▸ TASK REQUIREMENTS: Wherever "text" turns up in the entries, copy out the line that holds it.

▸ DATASET:

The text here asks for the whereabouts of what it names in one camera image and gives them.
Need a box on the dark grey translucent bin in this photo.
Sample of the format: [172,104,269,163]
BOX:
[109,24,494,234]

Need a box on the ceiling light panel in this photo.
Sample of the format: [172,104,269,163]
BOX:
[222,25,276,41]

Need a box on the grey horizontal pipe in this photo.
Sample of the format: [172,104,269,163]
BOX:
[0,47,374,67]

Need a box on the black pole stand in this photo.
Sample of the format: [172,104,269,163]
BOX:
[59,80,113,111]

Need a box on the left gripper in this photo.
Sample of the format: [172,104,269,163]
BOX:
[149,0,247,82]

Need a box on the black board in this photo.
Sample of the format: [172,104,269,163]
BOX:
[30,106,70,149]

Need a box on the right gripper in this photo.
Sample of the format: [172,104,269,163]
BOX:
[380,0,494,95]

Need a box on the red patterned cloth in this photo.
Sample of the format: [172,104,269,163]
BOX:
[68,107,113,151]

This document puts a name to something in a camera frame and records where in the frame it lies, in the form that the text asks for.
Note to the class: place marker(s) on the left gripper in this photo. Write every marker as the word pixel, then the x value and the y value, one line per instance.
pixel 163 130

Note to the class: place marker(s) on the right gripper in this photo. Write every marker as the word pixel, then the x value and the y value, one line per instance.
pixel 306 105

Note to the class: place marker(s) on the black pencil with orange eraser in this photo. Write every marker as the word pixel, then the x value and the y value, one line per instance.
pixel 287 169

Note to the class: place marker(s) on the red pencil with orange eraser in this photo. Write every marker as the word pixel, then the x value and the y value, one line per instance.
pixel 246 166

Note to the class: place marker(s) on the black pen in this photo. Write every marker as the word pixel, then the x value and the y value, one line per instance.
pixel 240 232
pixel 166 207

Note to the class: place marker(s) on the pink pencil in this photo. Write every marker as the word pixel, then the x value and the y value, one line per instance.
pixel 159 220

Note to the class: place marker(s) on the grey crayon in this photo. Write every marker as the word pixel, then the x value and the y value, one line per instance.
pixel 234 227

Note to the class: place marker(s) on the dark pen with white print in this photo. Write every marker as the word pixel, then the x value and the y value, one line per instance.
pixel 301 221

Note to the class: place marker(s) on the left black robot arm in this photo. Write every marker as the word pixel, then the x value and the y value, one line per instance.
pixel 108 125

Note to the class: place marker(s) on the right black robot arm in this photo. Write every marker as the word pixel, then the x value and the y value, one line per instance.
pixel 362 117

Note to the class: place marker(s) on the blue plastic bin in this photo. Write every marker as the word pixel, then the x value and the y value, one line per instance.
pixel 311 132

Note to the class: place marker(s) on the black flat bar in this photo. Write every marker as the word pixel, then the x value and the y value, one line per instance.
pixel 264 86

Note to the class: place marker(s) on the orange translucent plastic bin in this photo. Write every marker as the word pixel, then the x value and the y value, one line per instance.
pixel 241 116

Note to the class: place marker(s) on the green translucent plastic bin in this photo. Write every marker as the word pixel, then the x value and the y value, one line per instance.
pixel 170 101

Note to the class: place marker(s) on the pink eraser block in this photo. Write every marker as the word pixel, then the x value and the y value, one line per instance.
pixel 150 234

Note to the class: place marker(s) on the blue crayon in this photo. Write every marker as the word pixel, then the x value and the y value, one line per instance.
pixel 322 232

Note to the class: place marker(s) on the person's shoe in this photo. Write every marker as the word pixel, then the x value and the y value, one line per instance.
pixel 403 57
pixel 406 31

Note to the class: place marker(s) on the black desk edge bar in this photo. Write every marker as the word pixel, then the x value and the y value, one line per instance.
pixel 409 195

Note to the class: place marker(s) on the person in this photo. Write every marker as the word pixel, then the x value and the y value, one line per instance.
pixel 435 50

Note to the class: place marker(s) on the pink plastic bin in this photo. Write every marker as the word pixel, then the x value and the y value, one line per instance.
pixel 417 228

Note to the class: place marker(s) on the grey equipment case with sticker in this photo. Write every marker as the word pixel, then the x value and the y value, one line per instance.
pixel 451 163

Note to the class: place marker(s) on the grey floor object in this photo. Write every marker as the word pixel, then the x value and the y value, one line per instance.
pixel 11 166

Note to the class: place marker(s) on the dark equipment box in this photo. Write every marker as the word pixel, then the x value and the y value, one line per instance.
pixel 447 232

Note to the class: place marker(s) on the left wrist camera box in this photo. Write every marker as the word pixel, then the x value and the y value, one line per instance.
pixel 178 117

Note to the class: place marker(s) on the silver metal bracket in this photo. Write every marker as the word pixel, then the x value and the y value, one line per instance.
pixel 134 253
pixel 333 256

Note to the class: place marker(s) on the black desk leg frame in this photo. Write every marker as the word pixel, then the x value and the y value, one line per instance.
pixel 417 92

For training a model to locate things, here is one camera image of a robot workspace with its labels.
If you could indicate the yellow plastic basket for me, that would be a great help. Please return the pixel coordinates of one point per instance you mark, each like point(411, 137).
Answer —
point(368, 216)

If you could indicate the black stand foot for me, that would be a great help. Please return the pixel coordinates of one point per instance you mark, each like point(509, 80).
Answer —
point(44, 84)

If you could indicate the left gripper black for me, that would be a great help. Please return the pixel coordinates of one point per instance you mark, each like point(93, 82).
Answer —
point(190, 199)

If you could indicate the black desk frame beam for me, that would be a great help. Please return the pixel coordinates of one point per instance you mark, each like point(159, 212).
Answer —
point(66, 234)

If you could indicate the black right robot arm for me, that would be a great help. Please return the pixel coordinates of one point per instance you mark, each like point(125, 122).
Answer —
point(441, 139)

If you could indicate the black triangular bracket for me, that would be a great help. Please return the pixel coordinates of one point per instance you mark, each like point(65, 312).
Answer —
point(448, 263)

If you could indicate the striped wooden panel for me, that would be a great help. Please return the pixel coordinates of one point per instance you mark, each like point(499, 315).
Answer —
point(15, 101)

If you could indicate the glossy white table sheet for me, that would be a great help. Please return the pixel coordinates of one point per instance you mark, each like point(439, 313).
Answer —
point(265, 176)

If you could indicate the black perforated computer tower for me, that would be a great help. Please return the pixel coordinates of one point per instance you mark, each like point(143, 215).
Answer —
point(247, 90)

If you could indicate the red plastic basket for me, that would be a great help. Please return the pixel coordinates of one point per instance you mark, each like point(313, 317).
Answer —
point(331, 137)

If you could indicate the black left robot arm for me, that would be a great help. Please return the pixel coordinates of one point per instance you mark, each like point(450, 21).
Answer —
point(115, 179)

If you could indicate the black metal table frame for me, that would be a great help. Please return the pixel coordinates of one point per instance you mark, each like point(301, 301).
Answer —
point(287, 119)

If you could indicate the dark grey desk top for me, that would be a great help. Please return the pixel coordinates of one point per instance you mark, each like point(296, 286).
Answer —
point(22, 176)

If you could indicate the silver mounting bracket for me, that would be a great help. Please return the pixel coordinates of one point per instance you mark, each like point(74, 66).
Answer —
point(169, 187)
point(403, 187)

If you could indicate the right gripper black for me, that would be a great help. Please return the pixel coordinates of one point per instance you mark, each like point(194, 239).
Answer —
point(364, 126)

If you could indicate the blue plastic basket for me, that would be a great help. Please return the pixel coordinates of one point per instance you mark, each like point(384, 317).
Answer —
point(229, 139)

▸ RESULT BELOW:
The text here asks for the whereabouts of what it names in one camera image and gives them.
This document puts a name to something in a camera frame and records where in the frame it lies, in the form that the text asks for.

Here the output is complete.